Task statement ▸
Search the entries for lines that contain the word "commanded", and report each one found.

Excerpted data ▸
--------------------------------------------------

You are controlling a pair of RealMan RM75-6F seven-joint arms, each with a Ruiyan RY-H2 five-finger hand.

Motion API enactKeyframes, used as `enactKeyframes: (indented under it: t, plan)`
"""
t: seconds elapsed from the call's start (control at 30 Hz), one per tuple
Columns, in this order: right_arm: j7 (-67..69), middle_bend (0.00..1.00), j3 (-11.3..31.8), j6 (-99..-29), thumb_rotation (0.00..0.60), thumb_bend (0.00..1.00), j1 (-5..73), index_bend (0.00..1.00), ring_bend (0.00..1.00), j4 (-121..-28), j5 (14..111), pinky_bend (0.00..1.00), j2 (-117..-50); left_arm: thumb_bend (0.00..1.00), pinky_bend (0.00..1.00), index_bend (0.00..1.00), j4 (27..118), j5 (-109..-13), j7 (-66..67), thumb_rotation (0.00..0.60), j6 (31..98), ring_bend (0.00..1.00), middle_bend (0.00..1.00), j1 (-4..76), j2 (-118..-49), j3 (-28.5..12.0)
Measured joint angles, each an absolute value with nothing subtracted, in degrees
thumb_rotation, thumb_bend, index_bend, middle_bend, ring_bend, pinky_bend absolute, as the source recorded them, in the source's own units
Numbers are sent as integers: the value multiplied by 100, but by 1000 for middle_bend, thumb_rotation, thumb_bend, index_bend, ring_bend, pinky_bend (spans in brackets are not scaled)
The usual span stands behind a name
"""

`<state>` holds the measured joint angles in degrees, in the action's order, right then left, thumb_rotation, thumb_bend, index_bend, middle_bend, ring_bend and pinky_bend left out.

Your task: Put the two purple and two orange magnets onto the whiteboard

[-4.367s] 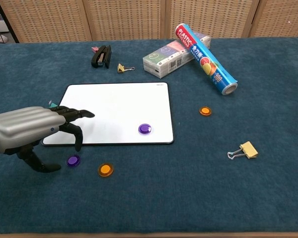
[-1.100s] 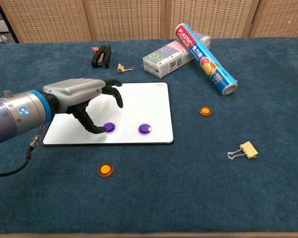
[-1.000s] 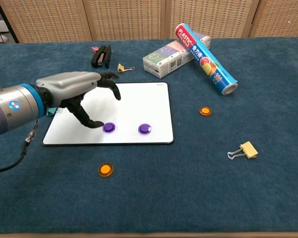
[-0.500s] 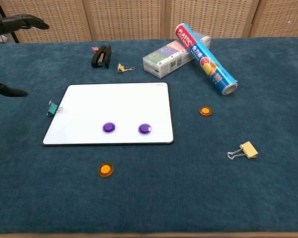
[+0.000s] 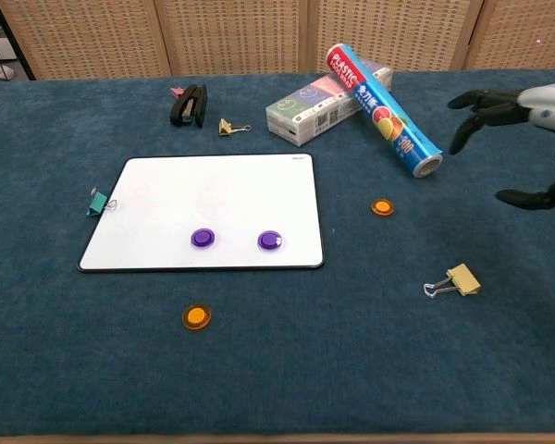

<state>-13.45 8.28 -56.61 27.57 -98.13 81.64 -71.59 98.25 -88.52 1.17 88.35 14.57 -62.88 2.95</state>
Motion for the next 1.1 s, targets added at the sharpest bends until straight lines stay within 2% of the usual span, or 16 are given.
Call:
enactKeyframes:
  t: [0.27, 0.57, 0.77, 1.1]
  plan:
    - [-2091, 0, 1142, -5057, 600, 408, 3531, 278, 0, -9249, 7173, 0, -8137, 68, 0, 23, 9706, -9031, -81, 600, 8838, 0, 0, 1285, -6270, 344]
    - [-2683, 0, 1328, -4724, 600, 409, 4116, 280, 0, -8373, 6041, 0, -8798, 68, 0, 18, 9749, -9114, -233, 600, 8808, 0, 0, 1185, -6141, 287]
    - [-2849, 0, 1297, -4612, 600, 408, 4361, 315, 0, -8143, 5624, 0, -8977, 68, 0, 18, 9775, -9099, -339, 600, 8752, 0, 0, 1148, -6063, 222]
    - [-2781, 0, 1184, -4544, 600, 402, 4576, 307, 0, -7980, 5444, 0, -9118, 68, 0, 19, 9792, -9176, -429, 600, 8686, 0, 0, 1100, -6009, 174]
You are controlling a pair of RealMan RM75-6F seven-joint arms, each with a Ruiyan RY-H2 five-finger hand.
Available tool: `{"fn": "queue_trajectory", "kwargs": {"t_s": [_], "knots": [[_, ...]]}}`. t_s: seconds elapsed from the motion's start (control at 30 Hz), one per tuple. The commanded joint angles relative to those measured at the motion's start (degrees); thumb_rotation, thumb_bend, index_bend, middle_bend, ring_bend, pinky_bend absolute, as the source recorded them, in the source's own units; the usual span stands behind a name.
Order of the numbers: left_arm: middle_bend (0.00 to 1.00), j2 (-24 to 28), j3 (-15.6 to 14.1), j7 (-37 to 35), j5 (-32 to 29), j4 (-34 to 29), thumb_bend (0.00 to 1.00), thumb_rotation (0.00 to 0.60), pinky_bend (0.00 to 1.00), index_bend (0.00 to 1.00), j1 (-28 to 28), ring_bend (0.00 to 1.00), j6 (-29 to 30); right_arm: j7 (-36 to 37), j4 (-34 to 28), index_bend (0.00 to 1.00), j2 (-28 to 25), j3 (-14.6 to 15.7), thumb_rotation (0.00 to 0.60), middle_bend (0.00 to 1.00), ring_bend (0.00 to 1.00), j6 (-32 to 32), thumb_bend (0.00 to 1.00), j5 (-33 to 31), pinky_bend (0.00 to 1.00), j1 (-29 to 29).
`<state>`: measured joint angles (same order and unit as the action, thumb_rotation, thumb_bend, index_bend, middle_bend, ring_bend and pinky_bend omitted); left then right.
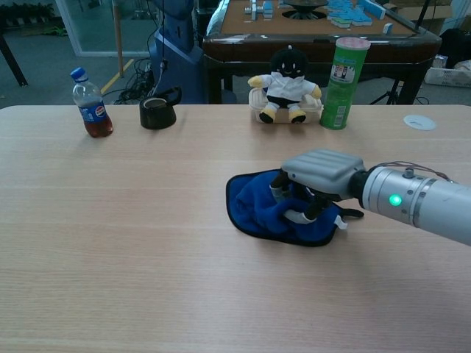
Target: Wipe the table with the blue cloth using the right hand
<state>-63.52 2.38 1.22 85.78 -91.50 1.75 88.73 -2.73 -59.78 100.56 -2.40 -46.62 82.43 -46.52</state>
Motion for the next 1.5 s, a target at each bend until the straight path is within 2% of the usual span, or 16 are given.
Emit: {"fn": "queue_trajectory", "kwargs": {"t_s": [0.03,0.2,0.4,0.63,1.1,1.2,1.5], "knots": [[0.24,0.0,0.0,0.0,0.0,0.0,0.29,0.6,0.17,0.32,0.0,0.19,-0.1,-0.3,2.7,0.7,0.3,-0.6,0.6,0.56,0.57,0.8,0.6,-1.3,0.82,0.4],[0.24,0.0,0.0,0.2,0.1,-0.2,0.29,0.6,0.17,0.32,0.1,0.19,-0.2,-0.7,7.2,0.7,1.1,-2.0,0.6,0.56,0.57,1.4,0.6,-3.0,0.82,0.3],[0.24,0.2,-0.1,0.1,0.1,-0.4,0.29,0.6,0.17,0.32,0.1,0.19,-0.3,-0.7,13.2,0.7,2.0,-5.4,0.6,0.56,0.57,1.9,0.6,-6.0,0.82,-0.6],[0.24,0.3,-0.1,0.2,0.0,-0.5,0.29,0.6,0.17,0.32,0.2,0.19,-0.6,-0.8,15.5,0.7,3.7,-7.5,0.6,0.56,0.57,2.4,0.6,-7.1,0.82,-2.3],[0.24,0.5,-0.3,-0.4,0.1,-0.5,0.29,0.6,0.17,0.32,-0.3,0.19,0.0,-0.7,13.2,0.7,8.5,-4.7,0.6,0.56,0.57,4.0,0.6,-3.5,0.82,-4.6],[0.24,0.6,-0.3,-0.7,0.0,-0.5,0.29,0.6,0.17,0.32,-0.5,0.19,0.2,0.6,11.4,0.7,8.0,-4.0,0.6,0.56,0.57,3.7,0.6,-2.6,0.82,-4.3],[0.24,0.4,-0.4,-0.7,0.4,-0.4,0.29,0.6,0.17,0.32,-0.3,0.19,-0.1,6.7,0.7,0.7,2.7,-0.5,0.6,0.56,0.57,1.0,0.6,1.5,0.82,-2.1]]}}
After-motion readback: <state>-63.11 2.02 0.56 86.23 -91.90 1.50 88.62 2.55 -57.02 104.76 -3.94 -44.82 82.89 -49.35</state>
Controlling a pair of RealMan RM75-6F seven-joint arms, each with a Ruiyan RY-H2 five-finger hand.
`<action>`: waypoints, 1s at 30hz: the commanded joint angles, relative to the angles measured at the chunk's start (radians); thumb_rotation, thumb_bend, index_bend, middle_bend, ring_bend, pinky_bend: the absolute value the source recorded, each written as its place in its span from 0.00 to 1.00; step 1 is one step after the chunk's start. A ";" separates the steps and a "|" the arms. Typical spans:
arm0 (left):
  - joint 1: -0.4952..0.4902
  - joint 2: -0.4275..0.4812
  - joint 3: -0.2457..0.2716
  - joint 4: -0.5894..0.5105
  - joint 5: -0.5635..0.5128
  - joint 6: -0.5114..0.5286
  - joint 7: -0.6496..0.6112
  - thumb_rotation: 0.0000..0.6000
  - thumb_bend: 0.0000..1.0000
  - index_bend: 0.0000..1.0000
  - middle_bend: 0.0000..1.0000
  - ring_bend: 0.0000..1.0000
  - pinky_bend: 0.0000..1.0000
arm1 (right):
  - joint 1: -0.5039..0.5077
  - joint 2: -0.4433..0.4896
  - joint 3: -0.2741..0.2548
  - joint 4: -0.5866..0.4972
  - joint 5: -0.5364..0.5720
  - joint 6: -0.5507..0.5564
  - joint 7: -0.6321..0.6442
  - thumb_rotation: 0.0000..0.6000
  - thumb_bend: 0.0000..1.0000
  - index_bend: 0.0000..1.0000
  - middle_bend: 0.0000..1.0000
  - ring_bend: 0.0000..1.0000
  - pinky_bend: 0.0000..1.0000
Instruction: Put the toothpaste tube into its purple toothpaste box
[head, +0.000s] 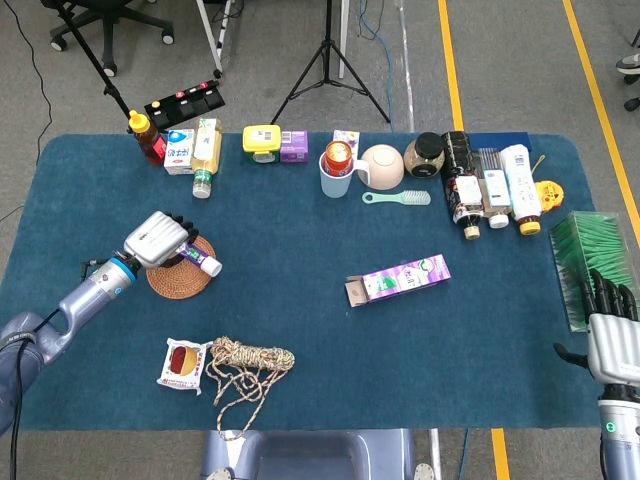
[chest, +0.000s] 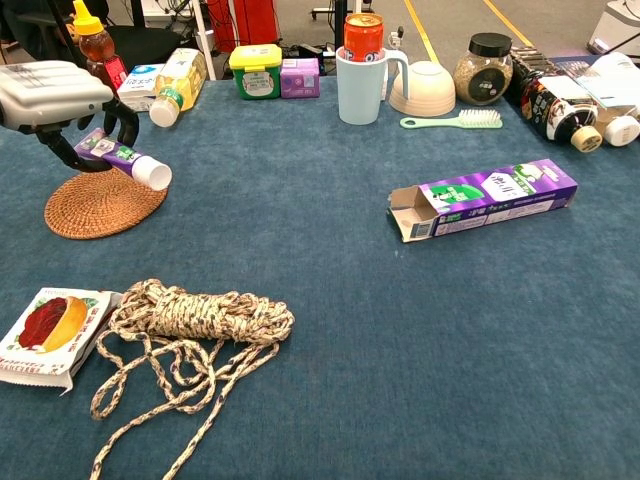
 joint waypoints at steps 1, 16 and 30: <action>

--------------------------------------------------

Exercise answer ▸
Available tool: `{"fn": "queue_trajectory", "kwargs": {"t_s": [_], "knots": [[_, ...]]}}`. t_s: seconds elapsed from the motion's start (control at 30 Hz), one per tuple. The commanded joint angles relative to those measured at the motion's start (degrees); thumb_rotation, thumb_bend, index_bend, middle_bend, ring_bend, pinky_bend absolute, as the source recorded them, in the source's own units; the usual span stands behind a name.
`<action>`: waypoints, 1s at 30hz: the commanded joint angles, relative to the angles measured at the chunk's start (radians); thumb_rotation, thumb_bend, index_bend, middle_bend, ring_bend, pinky_bend: the absolute value the source recorded, each written as its place in its span from 0.00 to 1.00; step 1 is one step after the chunk's start. A ";" separates the steps and a "|" the arms. Typical spans:

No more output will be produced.